What you can do is you can identify a vector $V$ with a curve that goes through the point $p$. That is, you have some curve $\gamma : (-\varepsilon,\varepsilon) \to M$ with the properties:
$\gamma(0) = p$ and $\gamma'(0) = V$.
Since $\gamma$ can be thought of as a set of points in $M$, it makes sense to take the composition $f\circ \gamma: (-\varepsilon,\varepsilon)\to N$, and this gives you a path inside of $N$.
$f\circ\gamma(0) = f(\gamma(0)) = f(p)$ and by definition, $\dfrac{d}{dt}_{t=0} f\circ\gamma(t) = Df_p V$.
Now how does this make sense for your example?

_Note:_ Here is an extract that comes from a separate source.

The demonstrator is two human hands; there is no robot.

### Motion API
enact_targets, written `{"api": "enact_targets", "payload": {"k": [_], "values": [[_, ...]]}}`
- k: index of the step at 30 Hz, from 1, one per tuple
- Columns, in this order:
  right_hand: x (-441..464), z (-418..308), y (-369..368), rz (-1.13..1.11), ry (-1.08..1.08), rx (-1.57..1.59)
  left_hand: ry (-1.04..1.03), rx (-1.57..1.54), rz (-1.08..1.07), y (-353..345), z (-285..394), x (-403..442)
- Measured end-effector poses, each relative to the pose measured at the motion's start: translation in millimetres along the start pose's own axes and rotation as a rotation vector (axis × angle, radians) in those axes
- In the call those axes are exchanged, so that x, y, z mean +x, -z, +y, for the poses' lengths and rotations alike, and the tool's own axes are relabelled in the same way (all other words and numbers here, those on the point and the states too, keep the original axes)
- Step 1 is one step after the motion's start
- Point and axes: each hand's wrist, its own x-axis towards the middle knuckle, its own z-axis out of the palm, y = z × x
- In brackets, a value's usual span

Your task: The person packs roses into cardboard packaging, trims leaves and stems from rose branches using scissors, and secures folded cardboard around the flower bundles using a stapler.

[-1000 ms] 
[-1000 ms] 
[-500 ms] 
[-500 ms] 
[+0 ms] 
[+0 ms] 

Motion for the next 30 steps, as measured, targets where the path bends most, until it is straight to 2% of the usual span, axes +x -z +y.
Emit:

Imagine that you have a path $\gamma(t) = (r(t),\theta(t))$, with $\gamma(0)=(r_0,\theta_0)$ and $\gamma'(0) = (\dot{r}_0,\dot{\theta}_0)$. Then,
$f(\gamma(t)) = (r(t)\cos(\theta(t)), r(t)\sin(\theta(t))$. Taking the derivative at $t=0$ gives you:
$\dfrac{d}{dt}_{t=0}f(\gamma(t)) = (\dot{r}_0\cos(\theta_0) - r_0\sin(\theta_0)\dot{\theta}_0, \dot{r}_0\sin(\theta_0)+r_0\cos(\theta_0)\dot{\theta}_0) = \left[\begin{matrix} \cos(\theta_0) & -r_0\sin(\theta_0) \\ \sin(\theta_0) & r_0\cos(\theta_0)\end{matrix}\right] \left[\begin{matrix} \dot{r}_0 \\ \dot{\theta}_{0}\end{matrix}\right]$
And we see that we get the same exact matrix janmarqz has posted.
The derivative happens to be: $$Df=\left(\begin{array}{cc} \cos(\theta)&-r\sin(\theta)\\ \sin(\theta)&r\cos(\theta) \end{array}\right),$$ and as you can see, in the rows are the gradients of the two functions components of $f$.